HoneyWorksヤマコさん(以下、ヤマコ) ちゅーたんが愛するアイドルユニットLIP×LIPとのコラボを展開する遊園地に行くシーンです(第15話)。ジェットコースターで流れるLIP×LIPの音楽を聞くために怖がりながらもがんばって乗るんですが、私もジェットコースターが苦手なので、その気持ちがリアルに伝わりとても印象的でした。

――ジェットコースター運行中、座席スピーカーから彼らの声が聞けるというアトラクションですね。

ヤマコ 実際にそういうのがあって私も乗ったりするんですが、本当にもう、自分の叫び声で音楽も声も聞こえずに終わる……ということが多かったので(笑)。本当は繰り返し乗って聞いて、一言一句覚えて帰りたいのに(笑)。最後には遊園地で行われるライブに参加するのですが、「ちゅーたん、楽しんでいるな!」という気持ちがすごく伝わって、読んでいて楽しかったです。

島陰涙亜さん(以下、島陰) この前までのエピソードが辛いこと続きだったので、久しぶりにがっつり推し活の話が描けてすごく楽しかったですね。

――このシーンは島陰さん主導でしたか?

島陰 推し活のシーンは基本的に私ですが、大窪蓮くんが迎えに来るシーンはHoneyWorksさん(以下、ハニワ)の提案でした。やっぱりハニワさんは青春を描くプロなので、恋愛面は「なるほど~!」と思いながら描かせていただきました。

――ちゅーたんと大窪くんの関係性は絶妙ですよね! いわゆる恋愛関係ではないし、推しを愛しつつも、キュンとしてしまうという。

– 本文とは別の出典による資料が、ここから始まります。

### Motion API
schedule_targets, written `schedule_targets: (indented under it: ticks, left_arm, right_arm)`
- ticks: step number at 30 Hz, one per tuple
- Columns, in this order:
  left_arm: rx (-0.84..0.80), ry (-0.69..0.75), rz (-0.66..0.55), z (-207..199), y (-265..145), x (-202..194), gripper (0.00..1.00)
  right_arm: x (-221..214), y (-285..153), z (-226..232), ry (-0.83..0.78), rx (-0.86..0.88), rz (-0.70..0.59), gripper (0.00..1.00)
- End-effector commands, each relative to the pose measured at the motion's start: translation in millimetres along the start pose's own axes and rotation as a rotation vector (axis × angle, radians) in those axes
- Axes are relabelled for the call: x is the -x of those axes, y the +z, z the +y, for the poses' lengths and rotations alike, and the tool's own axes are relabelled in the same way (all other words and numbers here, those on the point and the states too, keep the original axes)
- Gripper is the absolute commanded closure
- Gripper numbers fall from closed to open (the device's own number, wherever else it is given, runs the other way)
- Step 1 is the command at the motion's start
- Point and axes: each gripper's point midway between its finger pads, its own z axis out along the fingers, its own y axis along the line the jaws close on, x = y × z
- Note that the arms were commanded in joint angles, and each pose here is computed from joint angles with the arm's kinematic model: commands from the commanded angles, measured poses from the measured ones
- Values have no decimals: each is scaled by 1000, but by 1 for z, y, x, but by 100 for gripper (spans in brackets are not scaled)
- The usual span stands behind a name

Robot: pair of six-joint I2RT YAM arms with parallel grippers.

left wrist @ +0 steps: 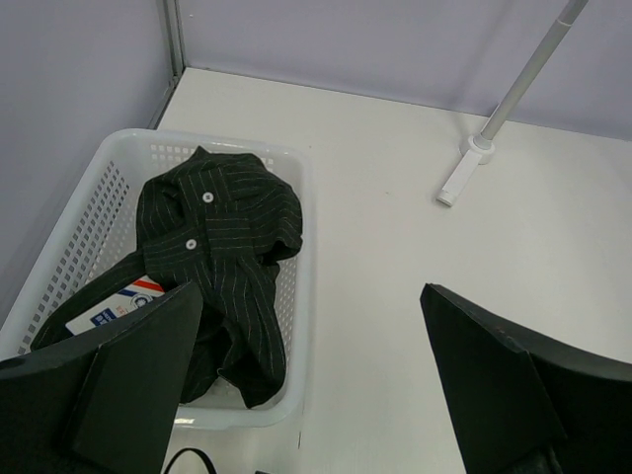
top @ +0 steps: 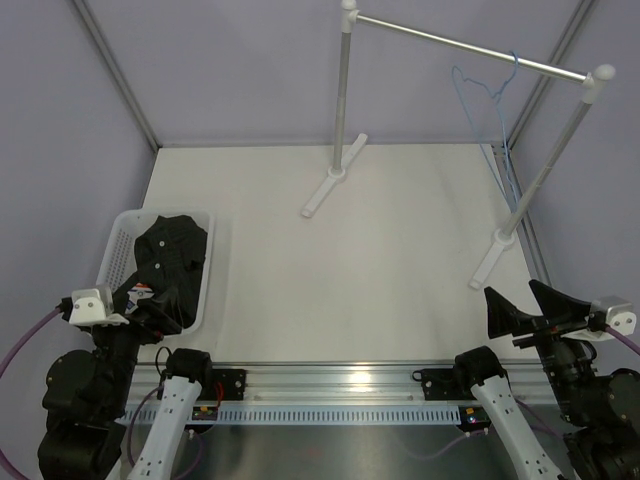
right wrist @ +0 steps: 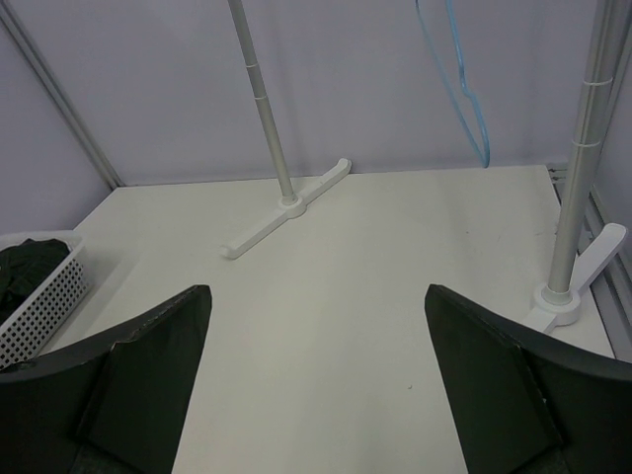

ヤマコ 実は、大窪くんの登場はマストでお願いしたんです。大窪くんはコミカライズと同時進行で誕生したキャラクターでして。コミカライズと同時に『好きっちゅーの!』(2023年9月配信)のMVのイラストを担当したTMKさんに、通行人のモブの中に紛れ込むように大窪くんを描いていただいて。ほかのモブと違い横顔がしっかりと描かれているから、ファンの方たちが「この通行人はなにかあるんじゃないか」と予想を立ててくれました。いざ漫画に登場したときは、みなさんびっくりしたんじゃないかな。